If you’re struggling to adapt your embedded system to new requirements or finding that adding features is becoming increasingly complex and risky, you need to modernize your embedded software architecture.

In this post, we’ll explore how to adopt modern architectural practices to help you meet your companies and customers’ evolving needs.

Let’s explore modern software architecture and how to apply it to your systems.

Note: If you’re unsure why you need an embedded software architecture, check out my post: 5 Reasons to Develop a Software Architecture.

The Cost of Architectural Debt

Many embedded systems suffer from what we call “architectural debt“—design decisions made years ago that now restrict innovation, complicate testing, and slow development. This debt manifests as:

• Tightly coupled components that can’t be modified independently
• Hardware-dependent software that’s difficult to test
• Monolithic codebases that are challenging to understand and maintain
• Feature implementations that cross-cut through multiple system layers

The result? Slower development cycles, increased bugs, difficulty onboarding new team members, and ultimately, products that can’t keep pace with market demands.

Shifting to Modern Embedded Software Architecture Thinking

When you stop to think about software architecture, the first thing you probably think about is software diagrams that show the structure of the software. While software diagrams certainly are a critical piece of the software architecture process, they are only the tip of the iceberg.

Over time, the definition of software architecture has evolved as the software industry has matured. One of my favorite definitions is from the now-deprecated IEEE 1471:

“A software architecture is the fundamental organization of a system embodied in its components, their relationship to each other and the environment, and the principles guiding its design and evolution.”

While this is a great definition, it’s strictly focused on the structural aspects of the system and only hints that there is more to architecture than meets the eye!

Software architecture isn’t just about the structure, it’s also about the trade-offs, and the principles that make the architecture.

A modern embedded software architecture should at least cover these four critical points:

1. Software characteristics that the software system must exhibit
2. Principles and philosophies, the rules that are used to make decisions about the architecture
3. Decisions and the trade-offs that are made when designing the architecture.
4. Structure and the styles are used to define the organization of the software.

I like to look at these four points as pieces in the software architecture puzzle as shown below:

Most embedded software architectures barely document the structure of the software, let alone the other three pieces.

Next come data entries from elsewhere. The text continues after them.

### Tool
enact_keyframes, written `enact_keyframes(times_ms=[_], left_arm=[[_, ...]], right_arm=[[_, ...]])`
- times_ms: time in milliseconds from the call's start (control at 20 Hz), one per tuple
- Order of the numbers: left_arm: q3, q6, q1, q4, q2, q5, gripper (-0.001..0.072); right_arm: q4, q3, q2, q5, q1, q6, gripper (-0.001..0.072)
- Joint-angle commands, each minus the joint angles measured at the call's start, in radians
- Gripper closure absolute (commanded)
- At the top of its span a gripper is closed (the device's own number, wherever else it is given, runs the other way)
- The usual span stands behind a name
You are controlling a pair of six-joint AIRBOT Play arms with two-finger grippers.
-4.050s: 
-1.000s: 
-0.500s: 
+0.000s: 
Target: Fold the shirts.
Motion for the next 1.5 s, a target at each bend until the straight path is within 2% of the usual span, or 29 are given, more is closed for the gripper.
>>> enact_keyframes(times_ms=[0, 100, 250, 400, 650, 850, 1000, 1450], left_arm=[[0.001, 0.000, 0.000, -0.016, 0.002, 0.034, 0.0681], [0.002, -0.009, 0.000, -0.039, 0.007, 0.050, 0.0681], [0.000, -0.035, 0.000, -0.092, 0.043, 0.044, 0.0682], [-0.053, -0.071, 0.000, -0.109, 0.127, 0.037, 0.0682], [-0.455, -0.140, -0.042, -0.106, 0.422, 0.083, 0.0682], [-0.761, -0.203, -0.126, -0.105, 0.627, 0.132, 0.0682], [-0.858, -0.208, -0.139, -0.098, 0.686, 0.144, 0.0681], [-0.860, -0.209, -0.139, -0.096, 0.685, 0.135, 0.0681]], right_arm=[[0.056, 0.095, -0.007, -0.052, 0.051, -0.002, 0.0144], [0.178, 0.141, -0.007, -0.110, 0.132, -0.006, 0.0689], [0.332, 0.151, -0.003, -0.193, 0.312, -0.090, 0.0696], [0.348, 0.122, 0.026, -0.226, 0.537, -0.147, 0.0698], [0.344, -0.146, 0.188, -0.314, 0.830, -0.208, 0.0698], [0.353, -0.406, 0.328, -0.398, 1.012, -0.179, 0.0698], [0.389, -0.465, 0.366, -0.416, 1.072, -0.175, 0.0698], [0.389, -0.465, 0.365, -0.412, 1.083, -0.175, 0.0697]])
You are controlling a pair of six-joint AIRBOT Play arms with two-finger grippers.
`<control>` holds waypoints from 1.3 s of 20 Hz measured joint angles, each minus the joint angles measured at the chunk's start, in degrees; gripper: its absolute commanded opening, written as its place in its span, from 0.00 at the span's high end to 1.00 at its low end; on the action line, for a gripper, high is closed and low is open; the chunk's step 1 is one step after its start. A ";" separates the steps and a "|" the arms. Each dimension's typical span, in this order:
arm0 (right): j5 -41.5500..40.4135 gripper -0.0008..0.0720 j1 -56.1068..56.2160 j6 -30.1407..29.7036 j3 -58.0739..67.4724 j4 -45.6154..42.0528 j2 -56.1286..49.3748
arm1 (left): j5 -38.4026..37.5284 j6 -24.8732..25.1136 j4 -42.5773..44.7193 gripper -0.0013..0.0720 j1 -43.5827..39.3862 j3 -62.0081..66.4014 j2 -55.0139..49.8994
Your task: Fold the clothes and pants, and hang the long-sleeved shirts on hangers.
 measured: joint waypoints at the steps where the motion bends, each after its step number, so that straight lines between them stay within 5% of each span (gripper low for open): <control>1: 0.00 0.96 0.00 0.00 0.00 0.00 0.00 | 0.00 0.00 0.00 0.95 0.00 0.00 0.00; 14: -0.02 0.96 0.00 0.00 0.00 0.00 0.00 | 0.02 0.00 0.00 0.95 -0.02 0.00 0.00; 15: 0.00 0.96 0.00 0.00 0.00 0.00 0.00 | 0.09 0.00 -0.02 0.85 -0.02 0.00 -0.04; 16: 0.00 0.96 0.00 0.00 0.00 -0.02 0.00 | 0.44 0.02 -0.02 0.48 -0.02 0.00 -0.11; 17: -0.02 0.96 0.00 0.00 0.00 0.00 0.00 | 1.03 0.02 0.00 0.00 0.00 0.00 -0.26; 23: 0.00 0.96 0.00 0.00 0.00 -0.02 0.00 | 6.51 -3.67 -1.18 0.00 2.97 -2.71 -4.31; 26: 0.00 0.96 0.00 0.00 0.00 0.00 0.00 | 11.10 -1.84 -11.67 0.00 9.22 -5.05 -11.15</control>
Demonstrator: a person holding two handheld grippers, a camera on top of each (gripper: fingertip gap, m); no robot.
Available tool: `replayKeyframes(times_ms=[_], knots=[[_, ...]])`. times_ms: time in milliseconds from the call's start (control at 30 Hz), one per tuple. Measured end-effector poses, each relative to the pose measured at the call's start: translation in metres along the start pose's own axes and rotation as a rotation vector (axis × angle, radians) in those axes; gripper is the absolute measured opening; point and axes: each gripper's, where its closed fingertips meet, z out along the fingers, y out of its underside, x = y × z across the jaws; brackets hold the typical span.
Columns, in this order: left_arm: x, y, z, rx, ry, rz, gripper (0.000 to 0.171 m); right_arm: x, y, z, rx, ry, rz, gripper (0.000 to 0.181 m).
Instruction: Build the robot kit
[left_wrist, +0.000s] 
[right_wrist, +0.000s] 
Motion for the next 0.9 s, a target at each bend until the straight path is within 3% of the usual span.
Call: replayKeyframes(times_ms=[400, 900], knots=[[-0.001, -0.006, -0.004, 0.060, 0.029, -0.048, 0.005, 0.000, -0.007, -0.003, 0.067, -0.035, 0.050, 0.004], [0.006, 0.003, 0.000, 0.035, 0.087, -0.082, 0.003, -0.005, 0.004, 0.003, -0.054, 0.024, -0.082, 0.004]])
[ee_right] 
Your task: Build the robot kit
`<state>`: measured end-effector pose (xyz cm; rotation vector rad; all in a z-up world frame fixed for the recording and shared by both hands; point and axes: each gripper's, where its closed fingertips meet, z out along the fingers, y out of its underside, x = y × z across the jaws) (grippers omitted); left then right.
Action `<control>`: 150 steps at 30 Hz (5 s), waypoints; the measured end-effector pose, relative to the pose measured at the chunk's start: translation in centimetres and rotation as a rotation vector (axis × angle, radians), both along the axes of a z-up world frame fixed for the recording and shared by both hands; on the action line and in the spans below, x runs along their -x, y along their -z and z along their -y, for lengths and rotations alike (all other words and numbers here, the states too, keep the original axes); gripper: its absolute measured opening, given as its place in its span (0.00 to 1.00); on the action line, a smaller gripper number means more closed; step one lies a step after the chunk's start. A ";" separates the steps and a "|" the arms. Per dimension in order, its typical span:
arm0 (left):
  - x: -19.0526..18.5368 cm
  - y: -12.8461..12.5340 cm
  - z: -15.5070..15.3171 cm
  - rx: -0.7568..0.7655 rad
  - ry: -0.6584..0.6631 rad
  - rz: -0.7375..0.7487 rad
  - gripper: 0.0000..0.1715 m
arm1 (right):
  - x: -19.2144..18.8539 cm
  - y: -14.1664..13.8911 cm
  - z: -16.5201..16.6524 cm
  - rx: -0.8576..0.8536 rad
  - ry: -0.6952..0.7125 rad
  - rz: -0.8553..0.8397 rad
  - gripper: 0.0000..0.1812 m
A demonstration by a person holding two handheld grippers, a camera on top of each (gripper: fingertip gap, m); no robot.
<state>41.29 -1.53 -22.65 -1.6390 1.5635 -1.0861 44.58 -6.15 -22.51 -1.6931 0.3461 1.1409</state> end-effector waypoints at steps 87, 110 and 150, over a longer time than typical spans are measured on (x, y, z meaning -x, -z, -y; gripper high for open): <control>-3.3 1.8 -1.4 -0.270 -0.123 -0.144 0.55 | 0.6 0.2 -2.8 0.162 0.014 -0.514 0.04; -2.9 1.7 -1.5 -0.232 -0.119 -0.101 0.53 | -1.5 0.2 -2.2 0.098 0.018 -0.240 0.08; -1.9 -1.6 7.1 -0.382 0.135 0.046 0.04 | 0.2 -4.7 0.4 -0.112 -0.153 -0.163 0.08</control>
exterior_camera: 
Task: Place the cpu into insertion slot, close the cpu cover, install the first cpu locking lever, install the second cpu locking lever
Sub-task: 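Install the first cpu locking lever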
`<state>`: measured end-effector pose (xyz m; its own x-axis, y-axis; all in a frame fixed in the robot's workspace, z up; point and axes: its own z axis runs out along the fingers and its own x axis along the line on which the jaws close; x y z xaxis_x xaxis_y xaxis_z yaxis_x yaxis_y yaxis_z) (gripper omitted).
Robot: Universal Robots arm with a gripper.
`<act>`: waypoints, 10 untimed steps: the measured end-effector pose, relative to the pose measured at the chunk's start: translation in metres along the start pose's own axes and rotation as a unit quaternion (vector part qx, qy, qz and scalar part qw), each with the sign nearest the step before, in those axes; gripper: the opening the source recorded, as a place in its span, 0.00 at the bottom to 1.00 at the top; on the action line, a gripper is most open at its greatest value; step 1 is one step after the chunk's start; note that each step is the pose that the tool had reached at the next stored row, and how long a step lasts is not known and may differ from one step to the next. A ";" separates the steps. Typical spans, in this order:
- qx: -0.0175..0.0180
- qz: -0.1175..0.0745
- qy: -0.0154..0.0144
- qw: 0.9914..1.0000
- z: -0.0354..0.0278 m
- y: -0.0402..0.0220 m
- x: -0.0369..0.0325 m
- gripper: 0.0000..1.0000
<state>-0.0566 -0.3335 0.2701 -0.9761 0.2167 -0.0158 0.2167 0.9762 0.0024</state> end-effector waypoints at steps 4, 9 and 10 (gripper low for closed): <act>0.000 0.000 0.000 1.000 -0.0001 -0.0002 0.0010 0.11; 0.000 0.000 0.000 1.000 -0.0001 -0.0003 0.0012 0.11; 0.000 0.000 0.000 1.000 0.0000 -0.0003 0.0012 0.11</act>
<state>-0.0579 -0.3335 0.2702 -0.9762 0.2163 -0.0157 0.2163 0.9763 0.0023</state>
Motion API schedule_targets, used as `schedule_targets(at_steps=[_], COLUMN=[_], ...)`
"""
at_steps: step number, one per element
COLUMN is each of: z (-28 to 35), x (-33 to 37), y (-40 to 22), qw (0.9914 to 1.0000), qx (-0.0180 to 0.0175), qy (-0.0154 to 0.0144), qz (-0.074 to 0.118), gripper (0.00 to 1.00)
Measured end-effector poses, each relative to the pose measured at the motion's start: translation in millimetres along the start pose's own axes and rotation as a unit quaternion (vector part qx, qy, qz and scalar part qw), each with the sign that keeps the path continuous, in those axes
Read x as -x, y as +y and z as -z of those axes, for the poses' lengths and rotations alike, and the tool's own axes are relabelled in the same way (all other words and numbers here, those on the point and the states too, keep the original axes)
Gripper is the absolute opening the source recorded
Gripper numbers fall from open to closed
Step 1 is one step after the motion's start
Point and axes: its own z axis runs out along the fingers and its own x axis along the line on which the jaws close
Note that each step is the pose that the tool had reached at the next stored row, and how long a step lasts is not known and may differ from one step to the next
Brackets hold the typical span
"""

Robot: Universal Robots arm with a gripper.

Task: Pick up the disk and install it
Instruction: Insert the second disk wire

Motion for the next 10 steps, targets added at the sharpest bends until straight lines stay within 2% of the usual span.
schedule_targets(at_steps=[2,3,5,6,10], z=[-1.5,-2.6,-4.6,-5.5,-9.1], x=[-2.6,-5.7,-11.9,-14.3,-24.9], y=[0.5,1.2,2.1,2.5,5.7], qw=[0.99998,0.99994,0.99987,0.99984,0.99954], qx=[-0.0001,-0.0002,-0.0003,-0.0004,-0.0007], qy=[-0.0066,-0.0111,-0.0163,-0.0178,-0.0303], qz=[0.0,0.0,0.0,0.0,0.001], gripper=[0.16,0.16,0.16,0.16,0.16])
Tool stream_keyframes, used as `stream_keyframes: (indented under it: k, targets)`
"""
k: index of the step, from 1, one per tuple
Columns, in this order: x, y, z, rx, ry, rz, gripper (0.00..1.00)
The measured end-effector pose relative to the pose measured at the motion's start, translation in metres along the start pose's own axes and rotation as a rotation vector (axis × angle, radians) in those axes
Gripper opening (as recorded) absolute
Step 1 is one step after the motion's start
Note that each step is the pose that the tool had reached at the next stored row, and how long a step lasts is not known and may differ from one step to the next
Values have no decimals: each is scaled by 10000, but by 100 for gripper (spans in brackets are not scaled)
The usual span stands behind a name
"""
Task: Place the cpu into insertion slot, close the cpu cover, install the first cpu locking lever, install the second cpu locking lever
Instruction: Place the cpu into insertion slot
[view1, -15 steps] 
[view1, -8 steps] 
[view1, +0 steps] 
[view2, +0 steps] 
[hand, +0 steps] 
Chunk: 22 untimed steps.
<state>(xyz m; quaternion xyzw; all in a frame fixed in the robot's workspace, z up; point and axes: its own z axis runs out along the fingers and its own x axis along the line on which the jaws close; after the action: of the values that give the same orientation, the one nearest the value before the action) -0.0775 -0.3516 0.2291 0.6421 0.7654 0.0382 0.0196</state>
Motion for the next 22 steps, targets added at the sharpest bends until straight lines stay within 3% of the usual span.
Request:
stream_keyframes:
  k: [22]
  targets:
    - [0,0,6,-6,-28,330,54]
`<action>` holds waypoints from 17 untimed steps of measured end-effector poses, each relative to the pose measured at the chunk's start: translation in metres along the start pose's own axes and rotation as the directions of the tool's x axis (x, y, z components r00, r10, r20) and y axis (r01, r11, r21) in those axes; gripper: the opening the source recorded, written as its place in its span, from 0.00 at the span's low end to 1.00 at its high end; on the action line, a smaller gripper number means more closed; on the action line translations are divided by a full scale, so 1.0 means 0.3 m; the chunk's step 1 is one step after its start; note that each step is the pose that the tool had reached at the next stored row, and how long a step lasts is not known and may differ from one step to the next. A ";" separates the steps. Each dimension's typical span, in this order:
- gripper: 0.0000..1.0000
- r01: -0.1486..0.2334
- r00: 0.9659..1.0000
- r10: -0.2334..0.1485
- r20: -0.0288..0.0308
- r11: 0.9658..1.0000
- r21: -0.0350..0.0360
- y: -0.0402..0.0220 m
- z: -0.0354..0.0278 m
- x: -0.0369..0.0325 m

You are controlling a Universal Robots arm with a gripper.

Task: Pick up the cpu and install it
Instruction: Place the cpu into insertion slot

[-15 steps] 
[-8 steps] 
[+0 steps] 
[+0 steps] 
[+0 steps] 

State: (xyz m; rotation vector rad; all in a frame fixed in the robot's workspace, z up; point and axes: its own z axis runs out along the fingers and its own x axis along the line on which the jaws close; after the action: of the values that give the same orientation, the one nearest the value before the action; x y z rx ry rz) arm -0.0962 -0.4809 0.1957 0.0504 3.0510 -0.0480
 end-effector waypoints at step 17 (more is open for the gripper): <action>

However, if you want a modern, scalable, and flexible embedded software architecture, you must ensure that you don’t neglect these other areas.

Let’s look at these areas and how they can impact your development.

Identifying Embedded Software Architecture Characteristics

It’s crucial to understand what characteristics your software needs to exhibit. These characteristics should drive your architectural decisions and serve as evaluation criteria for your design choices.

Software characteristics are often defined by the “ilities” your software must exhibit. For example:

• Portability
• Scalability
• Flexibility
• Reliability
• Reusability
• Etc

In “Building Evolutionary Architectures”, the first chapter defines dozens of these “ilities” that software systems might need to exhibit.

Explicitly documenting these “ilities” and prioritizing them based on your specific application domain can help you focus on the most critical characteristics your software architecture needs to exhibit.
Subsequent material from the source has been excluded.